=== RECORDS ===
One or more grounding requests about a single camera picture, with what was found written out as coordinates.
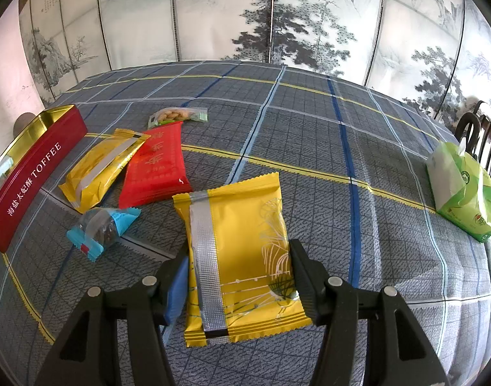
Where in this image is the beige round disc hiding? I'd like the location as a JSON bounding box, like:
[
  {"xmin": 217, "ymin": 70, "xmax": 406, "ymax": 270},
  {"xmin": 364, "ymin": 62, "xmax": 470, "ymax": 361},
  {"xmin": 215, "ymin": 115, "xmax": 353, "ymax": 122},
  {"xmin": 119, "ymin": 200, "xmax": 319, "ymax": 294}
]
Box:
[{"xmin": 13, "ymin": 113, "xmax": 34, "ymax": 137}]

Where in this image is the yellow snack packet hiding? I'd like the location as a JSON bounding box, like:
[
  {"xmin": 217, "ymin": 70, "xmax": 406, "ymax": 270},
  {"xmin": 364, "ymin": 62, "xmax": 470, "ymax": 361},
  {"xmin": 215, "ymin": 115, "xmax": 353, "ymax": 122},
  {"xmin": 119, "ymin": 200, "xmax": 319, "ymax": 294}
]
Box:
[
  {"xmin": 58, "ymin": 128, "xmax": 151, "ymax": 215},
  {"xmin": 172, "ymin": 172, "xmax": 314, "ymax": 348}
]

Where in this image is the light blue candy packet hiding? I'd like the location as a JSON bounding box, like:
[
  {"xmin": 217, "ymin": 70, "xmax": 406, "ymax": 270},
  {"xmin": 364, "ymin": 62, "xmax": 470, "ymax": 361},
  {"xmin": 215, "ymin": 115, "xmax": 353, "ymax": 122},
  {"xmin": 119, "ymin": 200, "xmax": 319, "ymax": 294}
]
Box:
[{"xmin": 66, "ymin": 207, "xmax": 141, "ymax": 264}]

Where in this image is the red snack packet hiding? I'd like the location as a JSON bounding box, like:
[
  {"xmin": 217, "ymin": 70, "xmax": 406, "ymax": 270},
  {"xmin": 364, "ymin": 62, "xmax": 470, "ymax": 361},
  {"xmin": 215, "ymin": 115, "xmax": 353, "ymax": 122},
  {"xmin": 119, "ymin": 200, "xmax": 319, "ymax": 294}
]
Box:
[{"xmin": 118, "ymin": 121, "xmax": 194, "ymax": 210}]

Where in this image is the painted landscape folding screen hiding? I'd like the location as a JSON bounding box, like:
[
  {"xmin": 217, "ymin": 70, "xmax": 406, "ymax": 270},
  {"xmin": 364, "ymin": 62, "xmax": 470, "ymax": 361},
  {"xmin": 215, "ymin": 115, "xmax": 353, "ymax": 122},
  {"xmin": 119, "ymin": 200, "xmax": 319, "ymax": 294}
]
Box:
[{"xmin": 18, "ymin": 0, "xmax": 491, "ymax": 129}]

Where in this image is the blue plaid tablecloth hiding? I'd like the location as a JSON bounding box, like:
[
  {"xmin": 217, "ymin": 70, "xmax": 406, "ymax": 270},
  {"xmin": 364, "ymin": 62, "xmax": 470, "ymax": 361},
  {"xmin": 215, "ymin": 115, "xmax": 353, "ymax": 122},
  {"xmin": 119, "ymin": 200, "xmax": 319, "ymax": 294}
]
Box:
[{"xmin": 0, "ymin": 60, "xmax": 491, "ymax": 386}]

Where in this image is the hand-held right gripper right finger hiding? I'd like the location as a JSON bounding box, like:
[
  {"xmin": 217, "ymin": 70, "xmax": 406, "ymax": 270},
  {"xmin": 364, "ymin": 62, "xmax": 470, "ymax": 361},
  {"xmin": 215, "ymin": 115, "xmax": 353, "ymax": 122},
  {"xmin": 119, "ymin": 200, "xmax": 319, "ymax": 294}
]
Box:
[{"xmin": 289, "ymin": 239, "xmax": 451, "ymax": 386}]

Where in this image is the green tissue pack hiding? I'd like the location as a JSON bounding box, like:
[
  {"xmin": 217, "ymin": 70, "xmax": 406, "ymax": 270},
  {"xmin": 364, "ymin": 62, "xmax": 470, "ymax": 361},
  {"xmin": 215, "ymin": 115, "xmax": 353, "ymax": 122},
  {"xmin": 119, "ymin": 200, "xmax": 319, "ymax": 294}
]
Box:
[{"xmin": 426, "ymin": 137, "xmax": 491, "ymax": 244}]

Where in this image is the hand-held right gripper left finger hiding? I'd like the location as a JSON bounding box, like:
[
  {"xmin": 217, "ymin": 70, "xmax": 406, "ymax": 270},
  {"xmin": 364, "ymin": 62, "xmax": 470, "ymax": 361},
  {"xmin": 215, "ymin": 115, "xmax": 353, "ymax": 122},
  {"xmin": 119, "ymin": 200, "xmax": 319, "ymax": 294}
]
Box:
[{"xmin": 34, "ymin": 241, "xmax": 190, "ymax": 386}]

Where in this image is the clear peanut packet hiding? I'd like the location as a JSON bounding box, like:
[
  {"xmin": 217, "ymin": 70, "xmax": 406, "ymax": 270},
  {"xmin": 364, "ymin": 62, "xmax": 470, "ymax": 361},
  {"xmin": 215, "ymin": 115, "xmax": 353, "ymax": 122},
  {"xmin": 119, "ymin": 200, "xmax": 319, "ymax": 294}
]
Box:
[{"xmin": 148, "ymin": 106, "xmax": 209, "ymax": 130}]

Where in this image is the red and gold tin box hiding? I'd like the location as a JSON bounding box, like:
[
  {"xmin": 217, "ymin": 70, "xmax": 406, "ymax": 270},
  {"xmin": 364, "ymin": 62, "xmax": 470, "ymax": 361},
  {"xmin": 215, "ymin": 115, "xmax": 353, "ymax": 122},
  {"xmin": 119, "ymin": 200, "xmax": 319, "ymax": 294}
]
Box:
[{"xmin": 0, "ymin": 105, "xmax": 88, "ymax": 254}]

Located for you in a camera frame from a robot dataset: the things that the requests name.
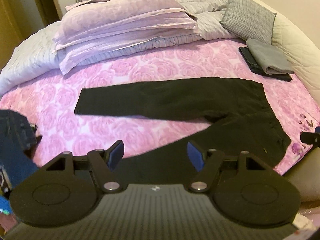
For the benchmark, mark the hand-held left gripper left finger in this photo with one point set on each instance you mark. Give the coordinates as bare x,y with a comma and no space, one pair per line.
116,155

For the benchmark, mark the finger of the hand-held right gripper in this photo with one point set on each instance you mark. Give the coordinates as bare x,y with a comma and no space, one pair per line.
310,138
317,130

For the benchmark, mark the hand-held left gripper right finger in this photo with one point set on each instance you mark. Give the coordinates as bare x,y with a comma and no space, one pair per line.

=== AIM OF THE TASK ===
Print each record exactly as it stands, skipping the pictures.

=== RESPONSE ===
One or more grounding requests about a single camera picture, with what was found written out as coordinates.
Where in this image is the beige round disc hiding? I'd like the location as a JSON bounding box, like:
[
  {"xmin": 217, "ymin": 70, "xmax": 406, "ymax": 270},
  {"xmin": 364, "ymin": 62, "xmax": 470, "ymax": 361},
  {"xmin": 215, "ymin": 115, "xmax": 353, "ymax": 122},
  {"xmin": 119, "ymin": 200, "xmax": 319, "ymax": 294}
]
Box:
[{"xmin": 13, "ymin": 113, "xmax": 34, "ymax": 137}]

Where in this image is the yellow snack packet hiding? I'd like the location as a JSON bounding box, like:
[
  {"xmin": 217, "ymin": 70, "xmax": 406, "ymax": 270},
  {"xmin": 364, "ymin": 62, "xmax": 470, "ymax": 361},
  {"xmin": 215, "ymin": 115, "xmax": 353, "ymax": 122},
  {"xmin": 119, "ymin": 200, "xmax": 319, "ymax": 294}
]
Box:
[
  {"xmin": 58, "ymin": 128, "xmax": 151, "ymax": 215},
  {"xmin": 172, "ymin": 172, "xmax": 314, "ymax": 348}
]

Where in this image is the light blue candy packet hiding? I'd like the location as a JSON bounding box, like:
[
  {"xmin": 217, "ymin": 70, "xmax": 406, "ymax": 270},
  {"xmin": 364, "ymin": 62, "xmax": 470, "ymax": 361},
  {"xmin": 215, "ymin": 115, "xmax": 353, "ymax": 122},
  {"xmin": 119, "ymin": 200, "xmax": 319, "ymax": 294}
]
Box:
[{"xmin": 66, "ymin": 207, "xmax": 141, "ymax": 264}]

Where in this image is the red snack packet hiding? I'd like the location as a JSON bounding box, like:
[
  {"xmin": 217, "ymin": 70, "xmax": 406, "ymax": 270},
  {"xmin": 364, "ymin": 62, "xmax": 470, "ymax": 361},
  {"xmin": 215, "ymin": 115, "xmax": 353, "ymax": 122},
  {"xmin": 119, "ymin": 200, "xmax": 319, "ymax": 294}
]
Box:
[{"xmin": 118, "ymin": 121, "xmax": 194, "ymax": 210}]

Where in this image is the painted landscape folding screen hiding? I'd like the location as a JSON bounding box, like:
[
  {"xmin": 217, "ymin": 70, "xmax": 406, "ymax": 270},
  {"xmin": 364, "ymin": 62, "xmax": 470, "ymax": 361},
  {"xmin": 215, "ymin": 115, "xmax": 353, "ymax": 122},
  {"xmin": 119, "ymin": 200, "xmax": 319, "ymax": 294}
]
Box:
[{"xmin": 18, "ymin": 0, "xmax": 491, "ymax": 129}]

Where in this image is the blue plaid tablecloth hiding? I'd like the location as a JSON bounding box, like:
[
  {"xmin": 217, "ymin": 70, "xmax": 406, "ymax": 270},
  {"xmin": 364, "ymin": 62, "xmax": 470, "ymax": 361},
  {"xmin": 215, "ymin": 115, "xmax": 353, "ymax": 122},
  {"xmin": 119, "ymin": 200, "xmax": 319, "ymax": 294}
]
Box:
[{"xmin": 0, "ymin": 60, "xmax": 491, "ymax": 386}]

Where in this image is the hand-held right gripper right finger hiding? I'd like the location as a JSON bounding box, like:
[
  {"xmin": 217, "ymin": 70, "xmax": 406, "ymax": 270},
  {"xmin": 364, "ymin": 62, "xmax": 470, "ymax": 361},
  {"xmin": 215, "ymin": 115, "xmax": 353, "ymax": 122},
  {"xmin": 119, "ymin": 200, "xmax": 319, "ymax": 294}
]
Box:
[{"xmin": 289, "ymin": 239, "xmax": 451, "ymax": 386}]

Where in this image is the green tissue pack hiding? I'd like the location as a JSON bounding box, like:
[
  {"xmin": 217, "ymin": 70, "xmax": 406, "ymax": 270},
  {"xmin": 364, "ymin": 62, "xmax": 470, "ymax": 361},
  {"xmin": 215, "ymin": 115, "xmax": 353, "ymax": 122},
  {"xmin": 119, "ymin": 200, "xmax": 319, "ymax": 294}
]
Box:
[{"xmin": 426, "ymin": 137, "xmax": 491, "ymax": 244}]

Where in this image is the hand-held right gripper left finger hiding? I'd like the location as a JSON bounding box, like:
[
  {"xmin": 217, "ymin": 70, "xmax": 406, "ymax": 270},
  {"xmin": 364, "ymin": 62, "xmax": 470, "ymax": 361},
  {"xmin": 215, "ymin": 115, "xmax": 353, "ymax": 122},
  {"xmin": 119, "ymin": 200, "xmax": 319, "ymax": 294}
]
Box:
[{"xmin": 34, "ymin": 241, "xmax": 190, "ymax": 386}]

Where in this image is the clear peanut packet hiding? I'd like the location as a JSON bounding box, like:
[
  {"xmin": 217, "ymin": 70, "xmax": 406, "ymax": 270},
  {"xmin": 364, "ymin": 62, "xmax": 470, "ymax": 361},
  {"xmin": 215, "ymin": 115, "xmax": 353, "ymax": 122},
  {"xmin": 119, "ymin": 200, "xmax": 319, "ymax": 294}
]
Box:
[{"xmin": 148, "ymin": 106, "xmax": 209, "ymax": 130}]

Where in this image is the red and gold tin box hiding? I'd like the location as a JSON bounding box, like:
[
  {"xmin": 217, "ymin": 70, "xmax": 406, "ymax": 270},
  {"xmin": 364, "ymin": 62, "xmax": 470, "ymax": 361},
  {"xmin": 215, "ymin": 115, "xmax": 353, "ymax": 122},
  {"xmin": 119, "ymin": 200, "xmax": 319, "ymax": 294}
]
Box:
[{"xmin": 0, "ymin": 105, "xmax": 88, "ymax": 254}]

Located for you in a camera frame from a robot dataset: the things that the requests name.
For the benchmark, mark the hand-held left gripper left finger in this photo with one point set on each instance you mark. Give the coordinates as bare x,y with a comma and no space, one pair per line.
116,155

For the benchmark, mark the finger of the hand-held right gripper in this photo with one point set on each instance you mark. Give the coordinates as bare x,y with a comma and no space, one pair per line.
310,138
317,130

For the benchmark, mark the hand-held left gripper right finger in this photo with one point set on each instance you mark. Give the coordinates as bare x,y with a comma and no space, one pair per line.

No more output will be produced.